But that doesn’t stop us from getting a little confused every now and then when it comes to sun safety, especially when we’re talking sunscreen for our little ones. With so many options on the shelves nowadays, and ever changing recommendations, how do you know which one to go for?
As it is International Sun Screen Day this week (27th), we’re sharing with you what we’ve read and know about choosing and using sunscreen on kids – we hope it helps!

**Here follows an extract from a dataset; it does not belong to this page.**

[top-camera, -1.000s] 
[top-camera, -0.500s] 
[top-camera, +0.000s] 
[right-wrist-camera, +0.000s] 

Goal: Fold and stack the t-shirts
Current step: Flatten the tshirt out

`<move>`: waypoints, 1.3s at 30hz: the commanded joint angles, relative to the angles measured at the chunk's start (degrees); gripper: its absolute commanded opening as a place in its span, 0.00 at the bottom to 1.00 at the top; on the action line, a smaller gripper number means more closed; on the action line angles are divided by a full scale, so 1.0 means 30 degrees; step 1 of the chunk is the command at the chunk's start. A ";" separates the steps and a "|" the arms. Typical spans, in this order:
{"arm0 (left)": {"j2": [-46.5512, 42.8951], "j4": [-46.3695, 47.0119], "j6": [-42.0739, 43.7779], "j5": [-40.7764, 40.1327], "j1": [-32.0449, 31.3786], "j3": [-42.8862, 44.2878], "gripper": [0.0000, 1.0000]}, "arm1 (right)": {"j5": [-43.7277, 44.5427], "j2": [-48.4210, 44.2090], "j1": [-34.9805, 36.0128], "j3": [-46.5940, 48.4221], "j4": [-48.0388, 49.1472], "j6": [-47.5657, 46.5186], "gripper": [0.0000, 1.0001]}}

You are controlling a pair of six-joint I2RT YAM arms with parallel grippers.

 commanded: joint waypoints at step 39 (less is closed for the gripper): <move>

At what age can I start using sunscreen?
The American Academy of Dermatology (AAD) says sunscreen should be avoided if possible in babies younger than six months and that every effort should be made to keep babies covered or in the shade. However, if protective clothing and shade are NOT available, Healthy Children.Org advise using sunscreen on small areas of the body such as the face and the back of hands. If this is your only option, you might want to test your baby’s sensitivity first with a small amount of sunscreen on their inner wrist.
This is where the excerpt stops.